PROBLEM TO WORK ON
Apart from the pictures, every line below needs to be reproduced verbatim.

---*---

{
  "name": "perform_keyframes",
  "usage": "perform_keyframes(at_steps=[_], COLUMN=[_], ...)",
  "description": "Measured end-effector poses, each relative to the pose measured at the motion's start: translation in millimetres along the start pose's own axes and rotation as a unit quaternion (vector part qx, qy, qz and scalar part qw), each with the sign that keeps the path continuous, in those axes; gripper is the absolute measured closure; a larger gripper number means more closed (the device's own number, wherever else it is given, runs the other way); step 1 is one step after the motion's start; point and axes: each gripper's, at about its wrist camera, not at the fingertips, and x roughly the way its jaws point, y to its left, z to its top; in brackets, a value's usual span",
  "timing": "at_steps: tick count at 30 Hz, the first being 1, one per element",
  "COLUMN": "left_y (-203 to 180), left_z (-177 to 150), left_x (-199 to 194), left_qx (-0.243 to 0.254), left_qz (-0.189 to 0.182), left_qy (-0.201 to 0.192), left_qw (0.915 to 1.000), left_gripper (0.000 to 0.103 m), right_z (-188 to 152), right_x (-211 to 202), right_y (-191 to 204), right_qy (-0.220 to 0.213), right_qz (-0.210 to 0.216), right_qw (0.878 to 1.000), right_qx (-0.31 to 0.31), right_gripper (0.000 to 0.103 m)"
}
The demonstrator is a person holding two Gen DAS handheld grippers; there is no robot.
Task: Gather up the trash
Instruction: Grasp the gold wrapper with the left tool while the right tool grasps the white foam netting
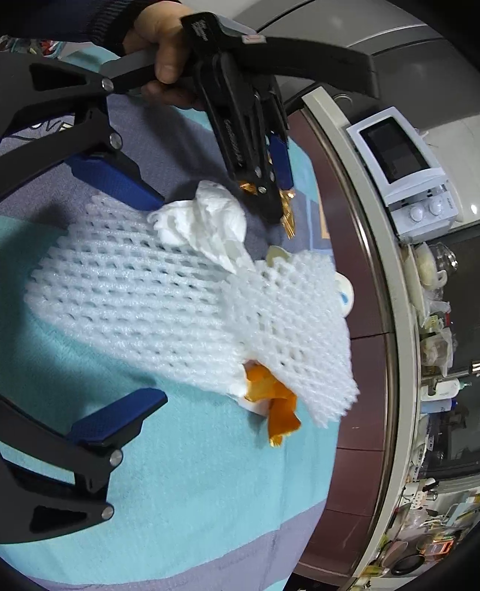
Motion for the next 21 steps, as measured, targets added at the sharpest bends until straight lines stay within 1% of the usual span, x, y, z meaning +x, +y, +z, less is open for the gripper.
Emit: perform_keyframes(at_steps=[4,5,6,8,9,10,11,12,13,14,15,18,21], left_y=[4.1,4.3,3.2,0.9,-0.1,-1.4,-2.0,-1.7,-1.8,-1.2,-0.3,8.7,18.6], left_z=[2.0,2.4,1.7,1.5,1.5,1.2,1.3,1.4,1.4,0.7,-0.7,-5.0,-9.6], left_x=[13.3,15.3,17.1,21.9,21.9,22.0,22.0,21.6,20.7,18.6,16.3,8.3,-3.2], left_qx=[-0.007,-0.005,-0.001,0.008,0.01,0.011,0.01,0.007,0.005,0.004,0.001,-0.024,-0.049], left_qz=[-0.008,-0.008,-0.007,0.002,0.0,-0.001,0.0,-0.001,-0.002,-0.005,-0.009,-0.025,-0.032], left_qy=[0.022,0.026,0.03,0.039,0.039,0.04,0.04,0.04,0.04,0.038,0.037,0.032,0.023], left_qw=[0.9997,0.9996,0.9995,0.9992,0.9992,0.9992,0.9992,0.9992,0.9992,0.9993,0.9993,0.9989,0.998], left_gripper=[0.051,0.052,0.059,0.064,0.072,0.074,0.079,0.084,0.086,0.09,0.091,0.093,0.094], right_z=[2.0,2.1,1.9,1.4,1.4,1.4,1.6,1.7,1.2,1.0,-0.4,-3.5,-7.8], right_x=[5.1,5.8,6.5,5.7,5.2,4.6,4.0,3.1,2.3,0.7,-0.8,-7.1,-15.6], right_y=[3.4,4.6,7.1,9.4,10.8,11.6,12.4,12.8,13.2,13.7,14.3,9.6,5.8], right_qy=[0.01,0.011,0.011,0.01,0.01,0.01,0.01,0.01,0.01,0.009,0.007,0.004,0.0], right_qz=[-0.024,-0.029,-0.039,-0.037,-0.035,-0.031,-0.023,-0.013,-0.001,0.004,0.004,0.016,0.015], right_qw=[1.0,0.999,0.999,0.999,0.999,0.999,0.999,0.999,1.0,1.0,1.0,1.0,1.0], right_qx=[-0.01,-0.014,-0.024,-0.033,-0.036,-0.037,-0.036,-0.033,-0.029,-0.028,-0.027,-0.016,-0.013], right_gripper=[0.015,0.017,0.022,0.033,0.041,0.051,0.056,0.069,0.081,0.081,0.082,0.084,0.085])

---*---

SOLUTION
{
  "name": "perform_keyframes",
  "usage": "perform_keyframes(at_steps=[_], COLUMN=[_], ...)",
  "description": "Measured end-effector poses, each relative to the pose measured at the motion's start: translation in millimetres along the start pose's own axes and rotation as a unit quaternion (vector part qx, qy, qz and scalar part qw), each with the sign that keeps the path continuous, in those axes; gripper is the absolute measured closure; a larger gripper number means more closed (the device's own number, wherever else it is given, runs the other way); step 1 is one step after the motion's start; point and axes: each gripper's, at about its wrist camera, not at the fingertips, and x roughly the way its jaws point, y to its left, z to its top; in brackets, a value's usual span",
  "timing": "at_steps: tick count at 30 Hz, the first being 1, one per element",
  "COLUMN": "left_y (-203 to 180), left_z (-177 to 150), left_x (-199 to 194), left_qx (-0.243 to 0.254), left_qz (-0.189 to 0.182), left_qy (-0.201 to 0.192), left_qw (0.915 to 1.000), left_gripper (0.000 to 0.103 m), right_z (-188 to 152), right_x (-211 to 202), right_y (-191 to 204), right_qy (-0.220 to 0.213), right_qz (-0.210 to 0.216), right_qw (0.878 to 1.000), right_qx (-0.31 to 0.31), right_gripper (0.000 to 0.103 m)"
}
The demonstrator is a person holding two Gen DAS handheld grippers; there is no robot.
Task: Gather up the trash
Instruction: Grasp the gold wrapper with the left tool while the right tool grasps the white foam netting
Motion for the next 21 steps, as measured, targets added at the sharpest bends until straight lines stay within 1% of the usual span, x, y, z meaning +x, +y, +z, less is open for the gripper.
Emit: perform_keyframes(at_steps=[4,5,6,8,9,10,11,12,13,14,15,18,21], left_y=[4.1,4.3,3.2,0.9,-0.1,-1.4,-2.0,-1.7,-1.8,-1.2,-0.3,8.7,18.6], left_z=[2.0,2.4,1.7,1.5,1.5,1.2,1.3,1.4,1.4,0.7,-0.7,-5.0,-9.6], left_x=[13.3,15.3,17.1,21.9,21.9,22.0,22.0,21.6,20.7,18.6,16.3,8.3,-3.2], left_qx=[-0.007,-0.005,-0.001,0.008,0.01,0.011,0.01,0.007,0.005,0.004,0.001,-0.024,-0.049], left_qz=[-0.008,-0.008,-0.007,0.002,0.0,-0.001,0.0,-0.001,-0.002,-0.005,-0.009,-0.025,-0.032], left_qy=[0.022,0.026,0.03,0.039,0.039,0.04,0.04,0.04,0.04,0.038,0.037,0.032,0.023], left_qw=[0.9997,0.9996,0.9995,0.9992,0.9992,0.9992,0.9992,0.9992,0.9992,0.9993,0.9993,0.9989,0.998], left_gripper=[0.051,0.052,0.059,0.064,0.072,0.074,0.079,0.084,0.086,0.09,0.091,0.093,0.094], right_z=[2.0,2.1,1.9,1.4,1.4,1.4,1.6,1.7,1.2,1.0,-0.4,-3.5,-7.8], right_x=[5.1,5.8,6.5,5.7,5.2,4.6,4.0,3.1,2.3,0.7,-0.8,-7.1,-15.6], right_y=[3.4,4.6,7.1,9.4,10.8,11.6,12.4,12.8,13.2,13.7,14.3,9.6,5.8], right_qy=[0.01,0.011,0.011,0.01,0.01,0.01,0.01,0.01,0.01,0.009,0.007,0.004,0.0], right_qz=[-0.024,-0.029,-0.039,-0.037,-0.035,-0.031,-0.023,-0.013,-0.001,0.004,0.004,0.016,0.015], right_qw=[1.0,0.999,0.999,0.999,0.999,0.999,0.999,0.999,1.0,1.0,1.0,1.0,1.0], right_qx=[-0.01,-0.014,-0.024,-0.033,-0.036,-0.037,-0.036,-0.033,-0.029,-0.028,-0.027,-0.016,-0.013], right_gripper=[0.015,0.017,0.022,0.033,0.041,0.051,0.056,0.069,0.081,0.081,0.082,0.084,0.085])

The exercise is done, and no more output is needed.